Baadal Nanjundaswamy (ಬಾದಲ್ ನಂಜುಂಡಸ್ವಾಮಿ) is an Indian painter. An alumnus of Chamarajendra Academy of Visual Arts (CAVA), he is most popular for his street art and 3D paintings. He lives in Bangalore.

== Early life ==
Baadal Nanjundaswamy (birth name: Baadal Nanjundaswamy Nanjaiah) was born in 1979 to Narasamma and Nanjaiah in the Kukkarahally area of Mysore district in the Indian state of Karnataka.

He was drawn to painting and literature in school. Even with limited sources of income, he acquired necessary education. To earn the fees for university education, he converted a petty shop bought on borrowed money into a painting workshop and sold his paintings. After graduation, Baadal worked with Ogilvy & Mather in their Bangalore office as a visualizer. He then worked freelance. He worked as an art director for Kannada films, plays, documentaries, short films and did design work for independent projects. U Turn (2016 film), Lucia, Lifeu Ishtene, Prakruthi and Police Quarter are notable works as an art director.

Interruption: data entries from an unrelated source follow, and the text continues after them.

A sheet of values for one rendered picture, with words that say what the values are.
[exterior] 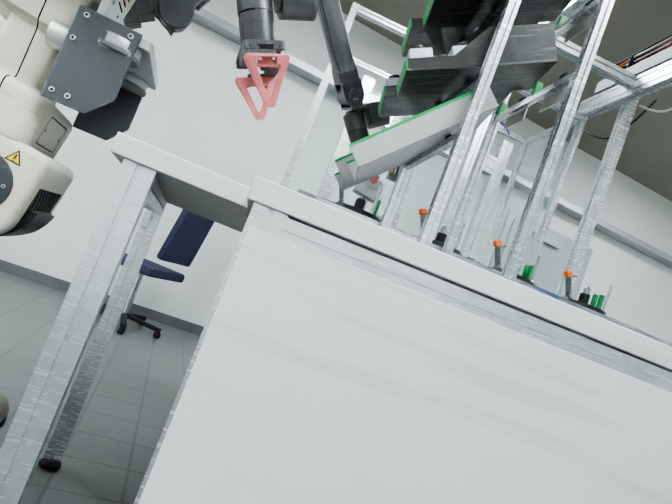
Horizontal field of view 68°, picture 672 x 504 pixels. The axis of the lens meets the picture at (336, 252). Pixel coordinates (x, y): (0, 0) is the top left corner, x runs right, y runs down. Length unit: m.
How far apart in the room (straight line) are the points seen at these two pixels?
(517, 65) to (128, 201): 0.72
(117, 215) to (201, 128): 3.69
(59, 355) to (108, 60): 0.47
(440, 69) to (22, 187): 0.74
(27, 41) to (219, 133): 3.46
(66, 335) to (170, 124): 3.72
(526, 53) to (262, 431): 0.80
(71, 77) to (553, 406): 0.87
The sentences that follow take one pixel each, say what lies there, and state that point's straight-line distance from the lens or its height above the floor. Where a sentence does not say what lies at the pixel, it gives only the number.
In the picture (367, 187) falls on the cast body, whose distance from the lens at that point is 1.39.
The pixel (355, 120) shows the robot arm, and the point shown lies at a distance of 1.41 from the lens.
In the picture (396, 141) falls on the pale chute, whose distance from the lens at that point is 0.93.
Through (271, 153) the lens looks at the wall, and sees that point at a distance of 4.46.
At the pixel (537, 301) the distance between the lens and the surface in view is 0.72.
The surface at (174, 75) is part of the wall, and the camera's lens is 4.52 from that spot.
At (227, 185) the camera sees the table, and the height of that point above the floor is 0.85.
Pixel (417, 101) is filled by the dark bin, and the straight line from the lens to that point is 1.17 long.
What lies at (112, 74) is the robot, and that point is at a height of 0.96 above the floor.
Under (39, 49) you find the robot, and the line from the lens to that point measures 1.03.
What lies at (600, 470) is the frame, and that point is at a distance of 0.83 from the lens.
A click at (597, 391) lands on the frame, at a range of 0.79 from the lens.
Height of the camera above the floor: 0.76
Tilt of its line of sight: 4 degrees up
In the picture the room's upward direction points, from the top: 21 degrees clockwise

He has several Black and White portraits to his credit, including. Sachin Tendulkar’s portrait in the Students' Activity Center in IIT Bombay. Baadal wrote short stories in Kannada.

==Exhibitions==
He crafted a series of sketches beginning in 2012 using colored gel pens. Forty such sketches drawn during train journeys were displayed at an exhibition titled 'Colors and beyond' in the Suchitra art gallery in 2012. The paintings are ‘slice-of-life’ scenes as observed by the artist. Another solo exhibition called ‘Machine Manushya’ was held in Sabarang art gallery, Mysore in September 2013. His paintings were part of other collective exhibitions. Besides the paintings, his installations in Kalamandira, Mysore depicted political and cultural themes.

==Street art==
His most popular works are the street art that highlight the disorderly condition of roads in Bangalore and Mysore. Most went viral on social media. His work was appreciated for its satirical thought, quick execution and for influencing civic authorities.

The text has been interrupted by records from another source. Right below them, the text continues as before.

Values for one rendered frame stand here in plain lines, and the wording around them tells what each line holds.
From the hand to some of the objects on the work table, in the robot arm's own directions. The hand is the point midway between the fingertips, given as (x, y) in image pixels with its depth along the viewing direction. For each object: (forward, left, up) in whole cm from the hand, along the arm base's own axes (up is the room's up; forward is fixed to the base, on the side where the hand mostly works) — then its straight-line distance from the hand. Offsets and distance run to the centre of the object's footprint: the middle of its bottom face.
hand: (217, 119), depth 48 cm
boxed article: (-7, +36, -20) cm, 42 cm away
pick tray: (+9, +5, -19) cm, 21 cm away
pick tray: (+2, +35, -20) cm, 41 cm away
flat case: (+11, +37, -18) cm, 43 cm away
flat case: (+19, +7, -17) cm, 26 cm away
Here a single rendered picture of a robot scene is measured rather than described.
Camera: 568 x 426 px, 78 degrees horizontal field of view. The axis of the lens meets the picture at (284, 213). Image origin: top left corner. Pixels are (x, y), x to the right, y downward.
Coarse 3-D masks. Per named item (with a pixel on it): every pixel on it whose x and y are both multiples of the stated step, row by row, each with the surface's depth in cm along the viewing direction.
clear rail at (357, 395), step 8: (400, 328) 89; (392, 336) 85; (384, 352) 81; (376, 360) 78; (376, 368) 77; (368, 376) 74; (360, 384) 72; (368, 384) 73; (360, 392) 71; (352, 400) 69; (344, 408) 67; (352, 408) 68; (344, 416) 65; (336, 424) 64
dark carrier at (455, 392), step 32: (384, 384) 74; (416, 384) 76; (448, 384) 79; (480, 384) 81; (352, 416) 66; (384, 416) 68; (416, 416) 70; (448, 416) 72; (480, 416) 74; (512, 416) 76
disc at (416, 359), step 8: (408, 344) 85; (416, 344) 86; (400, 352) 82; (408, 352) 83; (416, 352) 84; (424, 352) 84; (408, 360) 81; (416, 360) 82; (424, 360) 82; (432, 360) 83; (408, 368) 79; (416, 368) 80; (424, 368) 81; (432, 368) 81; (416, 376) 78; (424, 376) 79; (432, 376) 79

- The model 'Crocodile installation' in a pothole on one of the roads in Sultanpalya in Bangalore in June 2015 led to its repair the next day.
- Painting Yama's face around an open manhole in June 2014 proved good for residents.
- He undertook work with seasonal themes during Christmas 2014, India's Independence day 2014, Deepavali 2014 and many other occasions.

==Recognition==
- Gold medallist of the Bachelor of Fine Arts 2004 batch from Chamarajendra Academy of Visual Arts, affiliated to the University of Mysore
- Pride of Mysuru from Pragati Paratishtana (April 2015)
- President of the sub-committee of Handicrafts & fine arts by the Government of Karnataka (2014)
- 'Pride of workmanship' award from Rotary Club of Bangalore. "EXEMPLARS-2017".
- "Bengaluru Youth Award" is conferred to the Youth of Bengaluru in recognition of his outstanding achievement in February 2016.
- "Samartha Kannadiga" award from samartha kannadigaru, Kannada Sangha, Mysuru 2018.